Just to be fair, it's worth pointing out that Frankfurt's book did not directly address religious BS and, in fact, Frankfurt would likely disagree with the notion that religious discourse has more BS than any other particular type of social discourse. [Not that Denhalter tried to make that particular point, but from the context of the remarks, some might think that point is implied.] Yes, there are examples of Mormon BS, but Frankfurt's point is that it is everywhere. The first lines in the book are these:
One of the most salient features of our culture is that there is so much bullshit. Everyone knows this. Each of us contributes his share.
So, for example, there is no shortage of Sunstone bullshit to go around. That might be because Sunstone is simply a specialized corner of Mormondom and its own BS is therefore simply a specialized part of the larger pool of general Mormon BS. Or maybe they create their own from scratch. But they've got their fair share, just like everyone else.
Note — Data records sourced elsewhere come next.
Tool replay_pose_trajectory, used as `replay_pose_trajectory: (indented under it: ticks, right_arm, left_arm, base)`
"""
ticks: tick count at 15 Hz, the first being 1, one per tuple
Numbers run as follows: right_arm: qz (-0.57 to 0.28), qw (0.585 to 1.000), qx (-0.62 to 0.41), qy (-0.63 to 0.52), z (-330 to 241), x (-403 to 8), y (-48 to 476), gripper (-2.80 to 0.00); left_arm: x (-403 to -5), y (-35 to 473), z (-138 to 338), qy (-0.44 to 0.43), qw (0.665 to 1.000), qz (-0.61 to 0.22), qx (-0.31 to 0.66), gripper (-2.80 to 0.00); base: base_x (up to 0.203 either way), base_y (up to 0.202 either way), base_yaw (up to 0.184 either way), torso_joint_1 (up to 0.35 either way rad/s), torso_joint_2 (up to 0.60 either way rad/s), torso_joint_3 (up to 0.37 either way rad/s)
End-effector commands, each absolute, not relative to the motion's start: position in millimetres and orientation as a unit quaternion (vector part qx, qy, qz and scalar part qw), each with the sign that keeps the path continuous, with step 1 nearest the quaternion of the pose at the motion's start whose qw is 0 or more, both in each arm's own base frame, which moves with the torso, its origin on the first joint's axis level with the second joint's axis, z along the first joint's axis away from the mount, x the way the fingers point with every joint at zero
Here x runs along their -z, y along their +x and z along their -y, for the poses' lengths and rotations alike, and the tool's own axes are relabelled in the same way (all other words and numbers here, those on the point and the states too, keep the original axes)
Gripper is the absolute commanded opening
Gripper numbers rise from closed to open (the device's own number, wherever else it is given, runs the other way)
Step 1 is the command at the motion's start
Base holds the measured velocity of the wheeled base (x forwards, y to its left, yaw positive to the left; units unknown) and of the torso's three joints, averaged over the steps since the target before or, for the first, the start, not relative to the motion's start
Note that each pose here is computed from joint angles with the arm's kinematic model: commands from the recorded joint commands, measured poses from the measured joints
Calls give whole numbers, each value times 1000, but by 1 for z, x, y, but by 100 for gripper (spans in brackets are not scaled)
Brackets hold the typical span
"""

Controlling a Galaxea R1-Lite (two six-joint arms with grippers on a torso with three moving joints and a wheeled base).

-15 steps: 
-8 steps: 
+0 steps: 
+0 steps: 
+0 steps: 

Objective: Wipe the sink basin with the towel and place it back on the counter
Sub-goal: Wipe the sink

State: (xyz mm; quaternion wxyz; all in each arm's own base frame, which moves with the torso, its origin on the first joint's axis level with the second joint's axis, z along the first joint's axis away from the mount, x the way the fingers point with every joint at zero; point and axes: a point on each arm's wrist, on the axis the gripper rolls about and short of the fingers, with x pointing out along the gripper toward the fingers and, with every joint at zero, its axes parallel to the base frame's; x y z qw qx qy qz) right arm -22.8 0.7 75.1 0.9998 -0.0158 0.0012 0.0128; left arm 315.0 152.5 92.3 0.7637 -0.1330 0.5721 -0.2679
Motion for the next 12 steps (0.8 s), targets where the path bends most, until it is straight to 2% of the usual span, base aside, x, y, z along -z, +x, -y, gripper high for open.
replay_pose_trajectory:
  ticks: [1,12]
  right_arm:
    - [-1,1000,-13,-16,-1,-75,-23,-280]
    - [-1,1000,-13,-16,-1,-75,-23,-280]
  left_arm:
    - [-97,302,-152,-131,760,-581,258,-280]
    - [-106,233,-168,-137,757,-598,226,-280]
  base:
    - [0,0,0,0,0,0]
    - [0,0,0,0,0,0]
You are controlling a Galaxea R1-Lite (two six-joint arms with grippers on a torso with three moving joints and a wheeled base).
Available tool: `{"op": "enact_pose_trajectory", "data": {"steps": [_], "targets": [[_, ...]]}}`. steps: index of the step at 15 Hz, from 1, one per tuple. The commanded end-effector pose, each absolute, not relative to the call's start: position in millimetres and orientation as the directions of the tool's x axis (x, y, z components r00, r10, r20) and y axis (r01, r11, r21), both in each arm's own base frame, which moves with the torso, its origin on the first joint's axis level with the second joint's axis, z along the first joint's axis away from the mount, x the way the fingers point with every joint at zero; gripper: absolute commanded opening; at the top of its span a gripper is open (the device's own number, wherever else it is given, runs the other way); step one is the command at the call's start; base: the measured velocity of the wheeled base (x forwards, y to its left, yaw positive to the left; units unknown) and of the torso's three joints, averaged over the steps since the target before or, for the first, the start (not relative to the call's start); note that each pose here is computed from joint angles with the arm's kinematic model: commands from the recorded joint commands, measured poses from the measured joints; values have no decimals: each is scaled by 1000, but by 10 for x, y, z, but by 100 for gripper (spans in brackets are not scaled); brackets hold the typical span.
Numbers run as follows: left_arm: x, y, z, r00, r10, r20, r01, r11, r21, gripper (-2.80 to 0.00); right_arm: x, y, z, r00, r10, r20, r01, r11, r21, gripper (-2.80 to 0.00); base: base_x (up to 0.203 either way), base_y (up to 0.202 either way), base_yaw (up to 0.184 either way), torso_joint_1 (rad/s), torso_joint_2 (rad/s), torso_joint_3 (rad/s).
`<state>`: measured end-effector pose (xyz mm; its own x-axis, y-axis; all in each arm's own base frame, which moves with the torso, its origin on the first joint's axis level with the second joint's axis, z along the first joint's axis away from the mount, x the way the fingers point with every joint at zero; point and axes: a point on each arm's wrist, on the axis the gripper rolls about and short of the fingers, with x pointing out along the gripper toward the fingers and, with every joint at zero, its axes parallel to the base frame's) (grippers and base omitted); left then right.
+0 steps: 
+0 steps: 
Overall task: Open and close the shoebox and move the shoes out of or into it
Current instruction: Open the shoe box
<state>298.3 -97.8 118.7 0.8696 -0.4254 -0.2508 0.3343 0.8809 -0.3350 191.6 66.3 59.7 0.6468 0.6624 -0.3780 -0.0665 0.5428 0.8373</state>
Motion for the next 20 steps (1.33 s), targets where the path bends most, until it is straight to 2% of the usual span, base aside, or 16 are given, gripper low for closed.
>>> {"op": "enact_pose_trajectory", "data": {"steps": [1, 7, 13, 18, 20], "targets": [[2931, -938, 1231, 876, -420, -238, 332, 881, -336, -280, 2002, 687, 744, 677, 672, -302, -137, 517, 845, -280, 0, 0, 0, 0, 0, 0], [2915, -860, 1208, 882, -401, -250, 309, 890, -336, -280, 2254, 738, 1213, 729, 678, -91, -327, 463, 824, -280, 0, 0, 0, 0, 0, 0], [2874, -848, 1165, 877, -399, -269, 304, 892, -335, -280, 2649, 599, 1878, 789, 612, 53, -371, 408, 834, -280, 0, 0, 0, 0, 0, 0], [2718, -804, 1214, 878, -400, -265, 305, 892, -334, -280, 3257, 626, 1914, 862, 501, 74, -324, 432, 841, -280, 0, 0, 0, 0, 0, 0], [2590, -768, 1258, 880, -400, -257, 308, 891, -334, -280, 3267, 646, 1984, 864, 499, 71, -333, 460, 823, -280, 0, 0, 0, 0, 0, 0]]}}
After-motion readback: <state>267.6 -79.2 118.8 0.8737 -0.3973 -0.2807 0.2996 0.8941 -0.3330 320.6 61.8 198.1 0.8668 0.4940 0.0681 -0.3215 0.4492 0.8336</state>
Like church manuals or Sunstone presentations, LDS blogging is subject to the BS disease as much as any other form of discourse. Isn't it? Or does reflective writing tend to cleanse the discourse, so to speak? A lot of the BS in general culture derives from situations where people are required to speak on behalf of an organization or institution. You might think of this as "sponsored BS." But nobody is forced to write books or poetry or blogs. Nobody sponsors reflective personal writing. So maybe one is less likely to find BS or "deceptive misrepresentation" on blogs. Then again, maybe not. And if that argument were to hold true for blogs, it should arguably hold true for boards as well, but my general sense is that board posters dish out plenty of BS and "deceptive misrepresentation." It practically defines the genre. So I would say that the actual distribution of BS across the wide spectrum of Mormon discourse is an open question. The only point relative to LDS BS that we can safely draw from Frankfurt's little book is that there is plenty of it to go around.
As a final point, and whatever your opinion on blogs in general ... LET ME ASSURE YOU, dear reader, that DMI is a no bullshit blog. I can't speak for any other bloggers, but I would rather cram my laptop in one end and out the other than dish out BS to the unsuspecting reader. And let me tell you, some people go ballistic at the drop of a hat when talking about religion, so trying to talk about Mormonism in a relatively objective manner is no easy task. There are times (and I won't name names) when I am sorely tempted. But when I feel myself slipping into deception and I hear the gentle muse of blogging whisper "bullshit" in my ear, I stop dead in my tracks, hit the delete key, and go do some yardwork as penance. When it comes to blogging, I think you have to make your reputation on being honest, even unmerciful. Blogging is not for the faint of heart. So give up the BS and just tell it like it is. Funny, the truth just sounds different.